WASHINGTON - As the 2026 tax filing season unfolds, the Internal Revenue Service is confronting several pressure points that could complicate the tax return experience for many Americans. Highlighting this concern, National Taxpayer Advocate Erin M. Collins delivered her annual report to Congress shortly after the tax season commenced, signaling a markedly altered operational landscape compared to recent years.
Collins' analysis points to three significant challenges converging on the IRS simultaneously: a 27% decrease in its staff, frequent turnovers in agency leadership, and the enforcement of new, comprehensive tax provisions mandated by legislative measures enacted last summer under the Republican administration and signed into law by President Trump. These factors collectively present a multifaceted operational strain heading into 2026.
Despite these headwinds, Collins expressed that a majority of taxpayers should expect to file their returns and receive refunds without major delays. However, she emphasized that the true measure of success for the season will hinge on the IRS's capacity to support the millions of taxpayers who encounter complications during filing, an experience likely exacerbated by the agency's reduced human resources and policy changes.
The IRS kicked off the filing season on Monday with messages of confidence from top officials. Treasury Secretary Scott Bessent and IRS CEO Frank Bisignano have both publicly endorsed expectations of a smooth filing process. Bisignano recently communicated a reorganization of IRS leadership and a new set of priorities designed to streamline operations, underscoring his confidence in the agency’s preparedness to meet the public’s needs during this critical period.
Alongside these structural changes, officials have reiterated promises of "substantial tax refunds" as a component of the administration’s initiative to address ongoing economic affordability issues in the United States, signaling a politically charged backdrop to the operational challenges.
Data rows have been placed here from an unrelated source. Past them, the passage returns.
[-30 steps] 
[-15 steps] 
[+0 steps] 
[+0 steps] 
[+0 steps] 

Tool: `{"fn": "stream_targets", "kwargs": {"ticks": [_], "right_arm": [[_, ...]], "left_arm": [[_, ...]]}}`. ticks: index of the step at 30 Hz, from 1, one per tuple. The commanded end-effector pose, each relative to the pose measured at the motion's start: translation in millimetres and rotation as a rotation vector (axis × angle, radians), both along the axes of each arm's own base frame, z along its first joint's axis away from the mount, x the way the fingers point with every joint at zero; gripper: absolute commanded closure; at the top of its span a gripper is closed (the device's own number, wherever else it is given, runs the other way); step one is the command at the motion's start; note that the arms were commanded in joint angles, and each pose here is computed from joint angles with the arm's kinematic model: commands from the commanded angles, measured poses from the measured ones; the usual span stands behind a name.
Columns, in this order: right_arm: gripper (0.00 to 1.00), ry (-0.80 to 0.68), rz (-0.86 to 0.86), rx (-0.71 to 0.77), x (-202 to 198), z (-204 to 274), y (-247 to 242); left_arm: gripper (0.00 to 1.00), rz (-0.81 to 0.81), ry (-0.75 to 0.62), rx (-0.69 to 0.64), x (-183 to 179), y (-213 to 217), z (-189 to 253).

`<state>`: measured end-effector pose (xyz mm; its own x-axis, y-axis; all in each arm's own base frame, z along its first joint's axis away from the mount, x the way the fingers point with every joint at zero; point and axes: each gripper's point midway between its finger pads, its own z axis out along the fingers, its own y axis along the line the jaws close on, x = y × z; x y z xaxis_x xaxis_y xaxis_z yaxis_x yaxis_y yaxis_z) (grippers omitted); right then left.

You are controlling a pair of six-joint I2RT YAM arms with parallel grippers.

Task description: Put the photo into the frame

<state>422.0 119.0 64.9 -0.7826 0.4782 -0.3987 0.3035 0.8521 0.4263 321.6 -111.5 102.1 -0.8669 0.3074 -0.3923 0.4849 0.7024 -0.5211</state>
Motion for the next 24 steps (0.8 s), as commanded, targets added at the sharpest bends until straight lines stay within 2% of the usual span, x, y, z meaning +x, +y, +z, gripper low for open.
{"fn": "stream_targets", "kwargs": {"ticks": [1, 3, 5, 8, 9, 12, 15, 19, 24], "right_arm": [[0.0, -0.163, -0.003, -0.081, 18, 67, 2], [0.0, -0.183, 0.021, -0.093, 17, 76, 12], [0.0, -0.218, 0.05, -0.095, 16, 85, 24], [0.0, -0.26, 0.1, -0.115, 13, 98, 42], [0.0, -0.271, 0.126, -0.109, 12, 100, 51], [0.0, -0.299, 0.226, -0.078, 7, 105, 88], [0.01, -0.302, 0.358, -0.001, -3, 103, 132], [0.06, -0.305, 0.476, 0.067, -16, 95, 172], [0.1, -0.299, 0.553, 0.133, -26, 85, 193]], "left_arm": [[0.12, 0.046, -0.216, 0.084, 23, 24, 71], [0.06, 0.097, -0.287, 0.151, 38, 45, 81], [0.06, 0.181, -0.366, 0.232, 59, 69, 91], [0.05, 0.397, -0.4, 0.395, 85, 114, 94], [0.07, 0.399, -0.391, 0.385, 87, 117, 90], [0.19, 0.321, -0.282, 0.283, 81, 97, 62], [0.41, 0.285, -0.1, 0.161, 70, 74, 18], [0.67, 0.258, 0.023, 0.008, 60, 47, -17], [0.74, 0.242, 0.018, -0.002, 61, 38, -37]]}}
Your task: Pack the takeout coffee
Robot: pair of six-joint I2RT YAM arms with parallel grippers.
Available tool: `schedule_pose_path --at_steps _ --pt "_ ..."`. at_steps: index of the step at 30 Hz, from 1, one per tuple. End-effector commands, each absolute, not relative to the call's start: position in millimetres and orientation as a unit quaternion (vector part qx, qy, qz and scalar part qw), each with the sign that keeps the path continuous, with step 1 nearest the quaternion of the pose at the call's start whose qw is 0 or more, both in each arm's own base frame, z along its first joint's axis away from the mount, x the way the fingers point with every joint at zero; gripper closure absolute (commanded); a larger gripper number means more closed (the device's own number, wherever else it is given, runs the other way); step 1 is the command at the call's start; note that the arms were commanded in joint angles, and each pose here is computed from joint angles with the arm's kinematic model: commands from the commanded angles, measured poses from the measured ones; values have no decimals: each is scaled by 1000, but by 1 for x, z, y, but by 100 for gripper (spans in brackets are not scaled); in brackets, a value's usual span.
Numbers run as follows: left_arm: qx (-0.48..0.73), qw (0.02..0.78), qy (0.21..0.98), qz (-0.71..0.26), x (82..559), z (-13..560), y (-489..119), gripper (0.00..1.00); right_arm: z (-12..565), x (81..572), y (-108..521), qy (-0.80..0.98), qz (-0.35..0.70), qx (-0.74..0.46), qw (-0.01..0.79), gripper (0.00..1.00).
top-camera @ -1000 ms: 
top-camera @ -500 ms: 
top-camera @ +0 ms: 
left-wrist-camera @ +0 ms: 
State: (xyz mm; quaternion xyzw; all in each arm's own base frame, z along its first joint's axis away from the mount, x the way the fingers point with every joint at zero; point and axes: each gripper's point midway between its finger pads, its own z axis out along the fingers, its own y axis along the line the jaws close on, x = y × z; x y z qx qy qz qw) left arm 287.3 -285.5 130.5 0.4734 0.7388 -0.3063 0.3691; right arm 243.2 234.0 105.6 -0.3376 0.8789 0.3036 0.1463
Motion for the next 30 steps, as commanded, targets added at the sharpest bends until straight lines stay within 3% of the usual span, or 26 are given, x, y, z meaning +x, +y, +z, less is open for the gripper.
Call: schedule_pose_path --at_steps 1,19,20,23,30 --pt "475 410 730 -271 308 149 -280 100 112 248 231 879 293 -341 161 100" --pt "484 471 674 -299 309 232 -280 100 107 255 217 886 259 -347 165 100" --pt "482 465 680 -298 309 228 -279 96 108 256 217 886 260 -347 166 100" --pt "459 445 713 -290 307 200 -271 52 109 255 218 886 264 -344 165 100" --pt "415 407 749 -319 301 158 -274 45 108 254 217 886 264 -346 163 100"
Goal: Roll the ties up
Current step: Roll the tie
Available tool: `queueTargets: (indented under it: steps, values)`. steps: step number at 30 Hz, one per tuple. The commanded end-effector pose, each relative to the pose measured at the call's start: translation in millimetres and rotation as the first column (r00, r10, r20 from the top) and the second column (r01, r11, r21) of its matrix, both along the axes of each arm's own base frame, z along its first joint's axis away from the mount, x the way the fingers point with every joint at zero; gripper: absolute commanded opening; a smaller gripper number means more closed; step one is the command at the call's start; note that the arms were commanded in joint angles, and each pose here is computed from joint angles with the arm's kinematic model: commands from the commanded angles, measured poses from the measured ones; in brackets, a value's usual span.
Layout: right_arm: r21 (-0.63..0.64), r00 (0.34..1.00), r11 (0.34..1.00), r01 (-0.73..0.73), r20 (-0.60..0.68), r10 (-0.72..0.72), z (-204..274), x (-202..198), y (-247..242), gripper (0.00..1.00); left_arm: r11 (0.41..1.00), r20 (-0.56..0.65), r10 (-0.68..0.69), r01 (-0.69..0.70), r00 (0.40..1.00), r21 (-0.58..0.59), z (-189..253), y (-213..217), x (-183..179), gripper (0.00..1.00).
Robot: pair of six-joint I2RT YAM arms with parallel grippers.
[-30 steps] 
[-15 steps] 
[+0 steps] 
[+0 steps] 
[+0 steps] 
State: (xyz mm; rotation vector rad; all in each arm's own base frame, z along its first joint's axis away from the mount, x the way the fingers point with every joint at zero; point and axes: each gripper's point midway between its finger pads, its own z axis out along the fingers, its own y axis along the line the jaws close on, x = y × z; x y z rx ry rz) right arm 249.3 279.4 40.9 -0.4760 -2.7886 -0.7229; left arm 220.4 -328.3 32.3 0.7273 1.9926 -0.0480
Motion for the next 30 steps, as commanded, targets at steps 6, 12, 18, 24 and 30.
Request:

Conversely, additional oversight voices have raised alarms about the state of IRS readiness this season. Diana M. Tengesdal, Deputy Inspector General for Audit at the Treasury Inspector General for Tax Administration, addressed concerns in a letter to IRS leadership early this week. She highlighted that current IRS staffing levels correspond to those of October 2021, despite a 28% reduction in personnel since the beginning of 2025, alongside a backlog of thousands of unprocessed tax returns and taxpayer inquiries.
The IRS workforce diminished from approximately 102,000 employees at the start of 2025 down to roughly 74,000 by year-end due to a wave of terminations and layoffs initiated under a government efficiency mandate. This attrition especially affected customer service representatives who, unlike in 2025, were now permitted to accept buyout options prior to the tax deadline, leading to an elevated employee exodus.
While modernization initiatives are underway within the IRS to improve tax administration and offset the ramifications of staff shortages, Tengesdal's supervisory office expressed skepticism regarding the immediate effectiveness of these projects during the 2026 filing window, cautioning that anticipated benefits may not fully materialize in time to alleviate service pressures.
Statistical data from the prior filing season offers some context: more than 165 million individual income tax returns were processed in 2025, with 94 percent transmitted electronically. The average refund issued amounted to $3,167, reflecting a significant volume and value of return activity managed by the IRS despite ongoing operational challenges.